_ABOUT THIS TASK_: Please restate the data word for word, in full.
------
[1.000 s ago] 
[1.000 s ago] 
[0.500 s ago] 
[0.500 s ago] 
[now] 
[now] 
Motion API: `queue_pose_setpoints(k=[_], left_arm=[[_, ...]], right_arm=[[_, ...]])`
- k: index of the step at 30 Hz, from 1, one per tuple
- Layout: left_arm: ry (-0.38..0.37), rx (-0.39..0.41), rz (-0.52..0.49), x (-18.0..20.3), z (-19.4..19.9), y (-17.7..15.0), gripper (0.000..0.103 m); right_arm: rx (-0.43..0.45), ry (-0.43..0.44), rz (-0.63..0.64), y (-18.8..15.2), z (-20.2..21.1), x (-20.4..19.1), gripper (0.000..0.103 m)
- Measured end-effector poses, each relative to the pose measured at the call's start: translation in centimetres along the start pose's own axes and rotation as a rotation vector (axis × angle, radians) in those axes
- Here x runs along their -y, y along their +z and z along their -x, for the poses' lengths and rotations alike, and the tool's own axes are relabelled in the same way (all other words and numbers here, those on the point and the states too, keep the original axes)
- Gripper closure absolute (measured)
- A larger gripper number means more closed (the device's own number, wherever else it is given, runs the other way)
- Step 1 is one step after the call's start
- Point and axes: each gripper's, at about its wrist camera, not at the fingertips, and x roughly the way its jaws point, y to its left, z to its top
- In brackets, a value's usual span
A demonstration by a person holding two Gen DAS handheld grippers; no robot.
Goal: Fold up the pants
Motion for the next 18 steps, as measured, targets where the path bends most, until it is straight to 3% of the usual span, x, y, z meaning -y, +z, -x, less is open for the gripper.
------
_EXERCISE ANSWER_:
[1.000 s ago] 
[1.000 s ago] 
[0.500 s ago] 
[0.500 s ago] 
[now] 
[now] 
Motion API: `queue_pose_setpoints(k=[_], left_arm=[[_, ...]], right_arm=[[_, ...]])`
- k: index of the step at 30 Hz, from 1, one per tuple
- Layout: left_arm: ry (-0.38..0.37), rx (-0.39..0.41), rz (-0.52..0.49), x (-18.0..20.3), z (-19.4..19.9), y (-17.7..15.0), gripper (0.000..0.103 m); right_arm: rx (-0.43..0.45), ry (-0.43..0.44), rz (-0.63..0.64), y (-18.8..15.2), z (-20.2..21.1), x (-20.4..19.1), gripper (0.000..0.103 m)
- Measured end-effector poses, each relative to the pose measured at the call's start: translation in centimetres along the start pose's own axes and rotation as a rotation vector (axis × angle, radians) in those axes
- Here x runs along their -y, y along their +z and z along their -x, for the poses' lengths and rotations alike, and the tool's own axes are relabelled in the same way (all other words and numbers here, those on the point and the states too, keep the original axes)
- Gripper closure absolute (measured)
- A larger gripper number means more closed (the device's own number, wherever else it is given, runs the other way)
- Step 1 is one step after the call's start
- Point and axes: each gripper's, at about its wrist camera, not at the fingertips, and x roughly the way its jaws point, y to its left, z to its top
- In brackets, a value's usual span
A demonstration by a person holding two Gen DAS handheld grippers; no robot.
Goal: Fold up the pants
Motion for the next 18 steps, as measured, targets where the path bends most, until it is straight to 3% of the usual span, x, y, z meaning -y, +z, -x, less is open for the gripper.

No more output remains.